Dr. Mehmet Oz
The You Docs are at it again. After results of a huge meta-analysis were published in March, Drs. Mehmet Oz and Michael Roizen acknowledged in their column that new information showed saturated fat may not be so bad, after all. Their pause didn’t last long. Soon afterward, they resumed their condemnation of this good fat.
They’re back to quoting the American Heart Association, which apparently has totally ignored the enormously important findings, which duplicated on a
larger scale another meta-analysis from February 2010. The one reported on this year involved 650,000 people in 18 states and was conducted by several prestigious medical authorities and bodies.
Analysis criticized
After its release, certain members of the mainstream medical community condemned it as flawed, but the leader of the research group did not back down on the basic conclusions of the analysis. Its detractors never commented on the identical findings of the 2010 analysis, which was almost totally ignored by the media and dismissed by a retired member of the American Heart Association, who said simply that it shouldn’t be taken too seriously, which it wasn’t.
Ancel Keys
Nor did the fault-finders pay any heed to the severely tainted origin of the notion that saturated fat was unhealthy almost six decades ago. It was propagated by a research physician named Ancel Keys, who studied 22 nations whose populations consumed heavy amounts of saturated fat to prove his theory that it caused heart and heart-related problems. Fifteen of the populations showed no such effects, so he discarded those results and proclaimed that the seven which did have higher cardio ailments proved his theory correct. Even in those seven populations, however, he did not take into account variables such as high numbers of smokers and consumers of sugar.
Ham-handedness is key
Keys was combative, and vigorously countered other scientists who disputed his findings as he prevailed on the media to publicize his assertions. His worthless science became the accepted science, and, because saturated fat is high in cholesterol, contributed to its condemnation and the development of dangerous statin drugs to lower it.
Author Nina Teicholz
The leading alternative physicians, who venture forth independently of mainstream medicine to investigate natural treatments for maladies, have said for decades that saturated fat is not harmful, and is in fact highly beneficial to human health. Simultaneously with the report on the latest meta-analysis was the publication of a book by investigative journalist Nina Teicholz titled The Big Fat Surprise: Why Butter, Meat & Cheese Belong in a Healthy Diet. She researched the subject of animal fats for 10 years.
Oz no wizard
Yet Dr. Oz, whose TV program and newspaper column have made him a household word, still pushes the palaver that saturated fat is harmful. Recently, The You Docs column quoted the American Heart Association as saying a 2,000-calories-per-day diet should include just 11 to 13 grams of saturated fat. He faults MacDonald’s for having 20 grams of saturated fat in a Big Mac, but says nothing about the real problems: the fat-causing bun, meat from cattle fattened through unhealthy methods, and processed taste enhancers (ketchup, mayo, etc.). Again, Olive Garden’s dish of lasagna, chicken Parmesan and fettuccine Alfredo is assailed not just because of its high calorie count but for its 33 grams of saturated fat, while items low in the fat are lauded.
Fat foes refuted
Nutritionist Shaun Hadsall
Certified nutritionist Shaun Hadsall, an author who is prominently featured on national television for his weight-loss programs, says the biggest lie in mainstream nutrition is: “Saturated fats are dangerous and cause heart attacks. The truth is: Saturated fat in NOT unhealthy or fattening. And saturated fat does NOT cause heart disease … .”

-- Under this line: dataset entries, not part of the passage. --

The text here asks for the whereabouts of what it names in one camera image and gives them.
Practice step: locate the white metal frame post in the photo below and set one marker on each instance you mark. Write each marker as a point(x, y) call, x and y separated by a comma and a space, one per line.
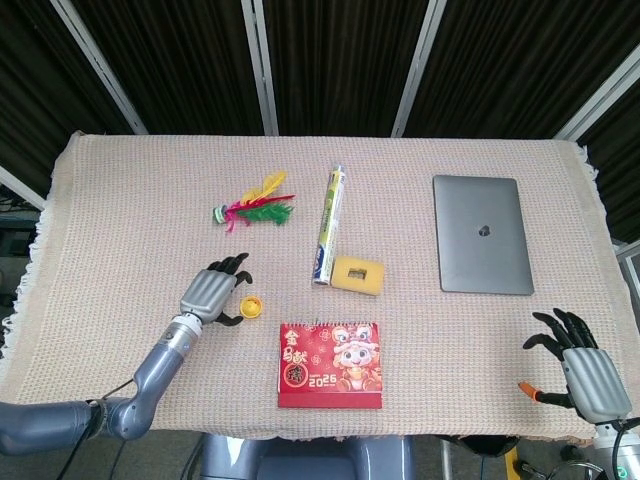
point(100, 70)
point(417, 70)
point(600, 95)
point(20, 187)
point(260, 65)

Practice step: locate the beige woven tablecloth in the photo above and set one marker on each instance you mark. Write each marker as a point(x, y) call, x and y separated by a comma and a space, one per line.
point(125, 225)

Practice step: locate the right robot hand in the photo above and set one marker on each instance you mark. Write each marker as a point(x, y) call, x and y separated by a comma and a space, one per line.
point(595, 380)

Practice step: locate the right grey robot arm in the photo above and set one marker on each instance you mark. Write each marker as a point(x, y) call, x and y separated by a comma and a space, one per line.
point(612, 450)

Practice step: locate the red 2026 desk calendar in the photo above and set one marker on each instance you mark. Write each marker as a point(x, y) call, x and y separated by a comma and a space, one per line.
point(325, 365)

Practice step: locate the yellow sponge with hole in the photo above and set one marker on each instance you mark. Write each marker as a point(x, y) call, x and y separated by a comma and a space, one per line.
point(375, 277)

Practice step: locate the yellow egg tart toy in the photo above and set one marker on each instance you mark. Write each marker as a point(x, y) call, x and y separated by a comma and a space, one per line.
point(245, 312)

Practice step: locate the colourful feather shuttlecock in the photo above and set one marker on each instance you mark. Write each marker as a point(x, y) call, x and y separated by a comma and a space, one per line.
point(265, 212)

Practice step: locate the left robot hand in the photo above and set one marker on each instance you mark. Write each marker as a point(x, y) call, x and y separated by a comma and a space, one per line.
point(207, 292)

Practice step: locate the yellow rubber duck toy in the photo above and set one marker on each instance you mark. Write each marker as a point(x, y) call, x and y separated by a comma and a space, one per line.
point(251, 305)

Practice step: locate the grey closed laptop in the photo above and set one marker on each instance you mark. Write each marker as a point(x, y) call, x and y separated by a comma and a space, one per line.
point(480, 235)

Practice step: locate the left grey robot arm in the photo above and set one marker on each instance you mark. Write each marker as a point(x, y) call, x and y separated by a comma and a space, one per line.
point(160, 365)

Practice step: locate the dark brown pleated curtain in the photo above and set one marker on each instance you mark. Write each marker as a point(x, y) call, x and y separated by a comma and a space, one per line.
point(200, 50)

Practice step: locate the cling film roll tube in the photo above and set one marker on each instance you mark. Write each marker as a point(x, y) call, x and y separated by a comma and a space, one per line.
point(330, 220)

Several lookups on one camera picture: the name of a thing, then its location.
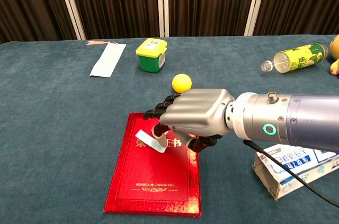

Drs. Michael and Mary Dan Eades
Drs. Michael and Mary Dan Eades, bariatric physicians and authors of the best-seller Protein Power, declare that they put their obese patients on a diet of red meat, chicken with the skin, butter, cream, whole milk, and other foods high in saturated fat. The obvious reason is that the patients lose weight.
The Danish research physician/author Uffe Ravnskov has authored several books debunking the myth that saturated fat is bad for health, and Mary Enig, Ph.D., the noted lipid (fats) biochemist has for decades preached the salutary effects of animal fats.
Mary Enig, Ph.D.
These experts and others of their ilk are the ones who should be getting the most attention from the media, but it’s the official, mainstream medical organizations that prevail. Take courage and investigate the opposing claims for yourself. Your health depends on it.